The Senate voted to advance Senate Joint Resolution 3, a joint resolution asking the State Board of Education to review where and how the so-called “success sequence” (finish high school, get a job, marry before having children) could be integrated into secondary curriculum.
Sponsor Senator Plumb said the resolution is intended to set an educational ideal to improve life outcomes. Senator Reby raised concerns about the specific wording — singling out the word “marrying” — and warned that the phrasing could feel exclusionary to single parents and their children. “When we try to bring people into success we try to use terms that are not exclusionary,” Reby said, and added she would not support the resolution in its current form.

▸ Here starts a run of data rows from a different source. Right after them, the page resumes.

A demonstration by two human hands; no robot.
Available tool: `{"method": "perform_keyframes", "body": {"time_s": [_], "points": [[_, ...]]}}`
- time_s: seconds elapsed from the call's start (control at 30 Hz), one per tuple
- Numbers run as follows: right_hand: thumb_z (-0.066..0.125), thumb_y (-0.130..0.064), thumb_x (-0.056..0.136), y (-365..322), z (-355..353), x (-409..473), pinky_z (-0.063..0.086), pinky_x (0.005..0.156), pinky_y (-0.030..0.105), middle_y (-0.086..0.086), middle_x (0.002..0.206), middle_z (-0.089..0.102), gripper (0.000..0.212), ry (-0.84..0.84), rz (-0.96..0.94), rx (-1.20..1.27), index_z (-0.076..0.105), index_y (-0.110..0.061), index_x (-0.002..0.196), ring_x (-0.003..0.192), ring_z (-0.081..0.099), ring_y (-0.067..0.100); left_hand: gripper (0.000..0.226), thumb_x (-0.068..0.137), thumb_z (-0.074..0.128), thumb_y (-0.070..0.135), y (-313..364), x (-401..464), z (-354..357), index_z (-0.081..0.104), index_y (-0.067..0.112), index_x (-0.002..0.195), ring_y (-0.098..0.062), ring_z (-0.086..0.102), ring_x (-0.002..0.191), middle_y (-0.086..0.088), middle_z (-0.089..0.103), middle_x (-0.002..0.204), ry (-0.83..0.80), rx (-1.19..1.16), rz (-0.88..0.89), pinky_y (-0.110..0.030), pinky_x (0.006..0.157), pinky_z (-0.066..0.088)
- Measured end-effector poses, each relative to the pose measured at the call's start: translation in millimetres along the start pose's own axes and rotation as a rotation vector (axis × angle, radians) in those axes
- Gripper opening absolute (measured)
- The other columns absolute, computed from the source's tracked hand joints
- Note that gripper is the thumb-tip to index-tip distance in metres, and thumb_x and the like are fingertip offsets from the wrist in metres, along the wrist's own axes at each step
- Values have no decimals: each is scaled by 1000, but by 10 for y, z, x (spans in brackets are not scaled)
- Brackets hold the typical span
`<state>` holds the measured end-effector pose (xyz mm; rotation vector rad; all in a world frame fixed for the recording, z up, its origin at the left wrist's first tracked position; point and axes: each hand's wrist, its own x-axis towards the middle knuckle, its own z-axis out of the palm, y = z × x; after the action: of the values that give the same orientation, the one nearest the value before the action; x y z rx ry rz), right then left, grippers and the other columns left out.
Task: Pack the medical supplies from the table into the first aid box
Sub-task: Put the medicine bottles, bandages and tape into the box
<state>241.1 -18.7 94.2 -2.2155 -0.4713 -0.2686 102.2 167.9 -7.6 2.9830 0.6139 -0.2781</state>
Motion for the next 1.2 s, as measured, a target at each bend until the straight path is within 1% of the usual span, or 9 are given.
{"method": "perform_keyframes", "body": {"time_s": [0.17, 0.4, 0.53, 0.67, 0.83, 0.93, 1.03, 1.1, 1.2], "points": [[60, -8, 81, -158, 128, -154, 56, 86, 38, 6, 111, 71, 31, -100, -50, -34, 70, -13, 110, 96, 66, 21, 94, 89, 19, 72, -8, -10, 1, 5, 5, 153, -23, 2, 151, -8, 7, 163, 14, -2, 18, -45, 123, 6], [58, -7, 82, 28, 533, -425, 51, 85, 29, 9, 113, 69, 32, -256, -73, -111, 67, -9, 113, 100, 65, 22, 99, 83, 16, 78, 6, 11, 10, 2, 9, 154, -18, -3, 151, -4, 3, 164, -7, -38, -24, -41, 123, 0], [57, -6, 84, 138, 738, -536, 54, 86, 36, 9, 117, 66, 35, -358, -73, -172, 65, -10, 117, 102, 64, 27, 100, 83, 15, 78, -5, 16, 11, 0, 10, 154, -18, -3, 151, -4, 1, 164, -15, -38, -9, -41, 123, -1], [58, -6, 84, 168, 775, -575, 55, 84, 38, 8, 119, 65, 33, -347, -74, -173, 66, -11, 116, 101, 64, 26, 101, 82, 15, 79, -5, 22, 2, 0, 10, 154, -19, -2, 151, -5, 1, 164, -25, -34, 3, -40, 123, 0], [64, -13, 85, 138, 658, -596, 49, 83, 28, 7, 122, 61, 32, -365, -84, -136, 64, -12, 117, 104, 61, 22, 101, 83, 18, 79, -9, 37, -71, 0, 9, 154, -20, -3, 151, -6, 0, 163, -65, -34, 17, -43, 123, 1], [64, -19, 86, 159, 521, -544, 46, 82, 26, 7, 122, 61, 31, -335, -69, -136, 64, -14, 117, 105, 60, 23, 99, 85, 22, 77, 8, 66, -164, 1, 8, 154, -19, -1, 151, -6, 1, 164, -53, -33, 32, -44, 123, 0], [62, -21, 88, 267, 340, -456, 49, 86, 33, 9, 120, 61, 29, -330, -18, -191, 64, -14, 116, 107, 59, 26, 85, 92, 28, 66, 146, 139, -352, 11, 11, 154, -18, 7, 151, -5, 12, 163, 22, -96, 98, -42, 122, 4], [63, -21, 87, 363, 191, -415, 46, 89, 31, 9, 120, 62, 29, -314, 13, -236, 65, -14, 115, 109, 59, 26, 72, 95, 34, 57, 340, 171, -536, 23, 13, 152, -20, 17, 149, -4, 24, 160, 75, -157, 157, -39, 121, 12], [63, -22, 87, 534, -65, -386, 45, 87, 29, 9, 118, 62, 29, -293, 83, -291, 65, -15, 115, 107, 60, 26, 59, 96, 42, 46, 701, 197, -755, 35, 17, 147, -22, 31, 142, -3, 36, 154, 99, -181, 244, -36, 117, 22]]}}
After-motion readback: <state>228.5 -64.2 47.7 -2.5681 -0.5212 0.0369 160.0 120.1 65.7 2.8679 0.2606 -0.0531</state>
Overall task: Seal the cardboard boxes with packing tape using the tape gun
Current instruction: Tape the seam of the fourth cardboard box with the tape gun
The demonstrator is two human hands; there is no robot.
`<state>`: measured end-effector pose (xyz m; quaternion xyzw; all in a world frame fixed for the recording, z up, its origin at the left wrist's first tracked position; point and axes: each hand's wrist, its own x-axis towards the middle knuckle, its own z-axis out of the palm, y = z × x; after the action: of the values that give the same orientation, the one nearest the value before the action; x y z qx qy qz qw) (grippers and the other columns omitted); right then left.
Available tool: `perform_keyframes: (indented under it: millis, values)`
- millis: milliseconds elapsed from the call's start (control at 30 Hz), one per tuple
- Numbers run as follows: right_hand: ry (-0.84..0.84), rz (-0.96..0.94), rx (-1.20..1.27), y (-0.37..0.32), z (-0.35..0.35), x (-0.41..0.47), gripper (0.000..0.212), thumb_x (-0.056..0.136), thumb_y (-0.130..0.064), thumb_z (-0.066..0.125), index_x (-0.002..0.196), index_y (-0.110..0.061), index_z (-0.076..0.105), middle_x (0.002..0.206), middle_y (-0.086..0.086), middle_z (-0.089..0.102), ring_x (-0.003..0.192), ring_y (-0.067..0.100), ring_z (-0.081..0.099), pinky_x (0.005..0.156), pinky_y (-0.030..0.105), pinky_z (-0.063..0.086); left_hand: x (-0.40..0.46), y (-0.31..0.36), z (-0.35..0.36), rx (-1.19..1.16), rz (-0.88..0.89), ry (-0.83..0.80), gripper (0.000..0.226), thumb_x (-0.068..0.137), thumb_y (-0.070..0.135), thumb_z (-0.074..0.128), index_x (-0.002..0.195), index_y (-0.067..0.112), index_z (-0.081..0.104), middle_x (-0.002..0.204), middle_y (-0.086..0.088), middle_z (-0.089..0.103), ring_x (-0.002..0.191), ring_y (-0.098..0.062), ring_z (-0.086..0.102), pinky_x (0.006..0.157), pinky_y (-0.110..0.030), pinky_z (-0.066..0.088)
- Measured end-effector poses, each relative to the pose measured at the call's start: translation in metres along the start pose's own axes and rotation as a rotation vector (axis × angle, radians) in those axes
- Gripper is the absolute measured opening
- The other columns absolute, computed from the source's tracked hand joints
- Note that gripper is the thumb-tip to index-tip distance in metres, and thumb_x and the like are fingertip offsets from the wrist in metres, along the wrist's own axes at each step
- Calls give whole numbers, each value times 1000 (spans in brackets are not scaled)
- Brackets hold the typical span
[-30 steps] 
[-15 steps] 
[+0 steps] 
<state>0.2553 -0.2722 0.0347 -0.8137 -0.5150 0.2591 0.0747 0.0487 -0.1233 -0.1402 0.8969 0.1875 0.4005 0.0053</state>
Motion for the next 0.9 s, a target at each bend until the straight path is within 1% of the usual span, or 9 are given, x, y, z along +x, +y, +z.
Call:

Senator Plumb and Senator Fillmore emphasized the resolution only cites social science data and does not direct curricular mandates; Plumb cited sample cost and long-term operational estimates for capital projects in a related discussion about oversight. The Senate adopted the resolution for third reading; the roll call recorded 18 yea, 6 nay, and 5 absent on the motion recorded in the transcript.
Why it matters: supporters framed SJR 3 as an evidence-based way to encourage policies and education that lower poverty risk; opponents argued the resolution’s wording could stigmatize nontraditional family structures.
Next steps: SJR 3 was ordered read a third time and will continue through the legislative process for final consideration.